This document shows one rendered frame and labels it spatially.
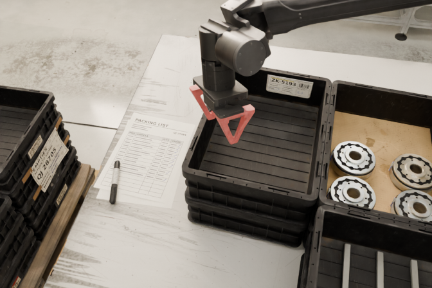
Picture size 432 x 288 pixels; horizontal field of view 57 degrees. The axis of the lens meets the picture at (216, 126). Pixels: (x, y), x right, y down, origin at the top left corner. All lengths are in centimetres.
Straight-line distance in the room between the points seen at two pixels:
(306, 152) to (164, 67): 67
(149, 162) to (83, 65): 163
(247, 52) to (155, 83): 86
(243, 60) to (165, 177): 63
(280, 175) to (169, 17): 223
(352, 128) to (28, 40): 242
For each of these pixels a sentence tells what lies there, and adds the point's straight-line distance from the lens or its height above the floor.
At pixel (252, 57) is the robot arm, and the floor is 127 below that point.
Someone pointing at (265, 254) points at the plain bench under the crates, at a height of 70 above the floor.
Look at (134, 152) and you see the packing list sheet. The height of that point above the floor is 70.
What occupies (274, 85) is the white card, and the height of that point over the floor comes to 88.
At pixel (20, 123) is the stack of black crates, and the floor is 49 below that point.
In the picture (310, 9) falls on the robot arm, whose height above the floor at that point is 131.
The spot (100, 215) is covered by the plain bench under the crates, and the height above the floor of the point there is 70.
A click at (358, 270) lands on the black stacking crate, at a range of 93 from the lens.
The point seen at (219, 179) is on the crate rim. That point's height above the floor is 93.
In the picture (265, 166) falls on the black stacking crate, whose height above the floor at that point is 83.
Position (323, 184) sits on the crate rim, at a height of 93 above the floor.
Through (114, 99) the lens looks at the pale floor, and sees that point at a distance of 245.
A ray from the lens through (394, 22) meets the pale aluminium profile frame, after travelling 302.
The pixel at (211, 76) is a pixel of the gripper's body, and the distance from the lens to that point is 68.
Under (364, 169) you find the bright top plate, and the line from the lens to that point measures 103.
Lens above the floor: 164
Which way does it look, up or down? 48 degrees down
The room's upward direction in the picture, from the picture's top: straight up

•••

:: WORK REQUIRED ::
Copy the records exactly. Skip any pictures.

:: TASK OUTPUT ::
This document shows one rendered frame and labels it spatially.
Picture size 432 x 288 pixels; horizontal field of view 57 degrees. The axis of the lens meets the picture at (216, 126). Pixels: (x, y), x right, y down, origin at the top left corner. All lengths are in centimetres.
Straight-line distance in the room between the points seen at two pixels:
(306, 152) to (164, 67): 67
(149, 162) to (83, 65): 163
(247, 52) to (155, 83): 86
(243, 60) to (165, 177): 63
(280, 175) to (169, 17): 223
(352, 128) to (28, 40): 242
For each of these pixels a sentence tells what lies there, and adds the point's straight-line distance from the lens or its height above the floor.
At pixel (252, 57) is the robot arm, and the floor is 127 below that point.
Someone pointing at (265, 254) points at the plain bench under the crates, at a height of 70 above the floor.
Look at (134, 152) and you see the packing list sheet. The height of that point above the floor is 70.
What occupies (274, 85) is the white card, and the height of that point over the floor comes to 88.
At pixel (20, 123) is the stack of black crates, and the floor is 49 below that point.
In the picture (310, 9) falls on the robot arm, whose height above the floor at that point is 131.
The spot (100, 215) is covered by the plain bench under the crates, and the height above the floor of the point there is 70.
A click at (358, 270) lands on the black stacking crate, at a range of 93 from the lens.
The point seen at (219, 179) is on the crate rim. That point's height above the floor is 93.
In the picture (265, 166) falls on the black stacking crate, whose height above the floor at that point is 83.
Position (323, 184) sits on the crate rim, at a height of 93 above the floor.
Through (114, 99) the lens looks at the pale floor, and sees that point at a distance of 245.
A ray from the lens through (394, 22) meets the pale aluminium profile frame, after travelling 302.
The pixel at (211, 76) is a pixel of the gripper's body, and the distance from the lens to that point is 68.
Under (364, 169) you find the bright top plate, and the line from the lens to that point measures 103.
Lens above the floor: 164
Which way does it look, up or down? 48 degrees down
The room's upward direction in the picture, from the picture's top: straight up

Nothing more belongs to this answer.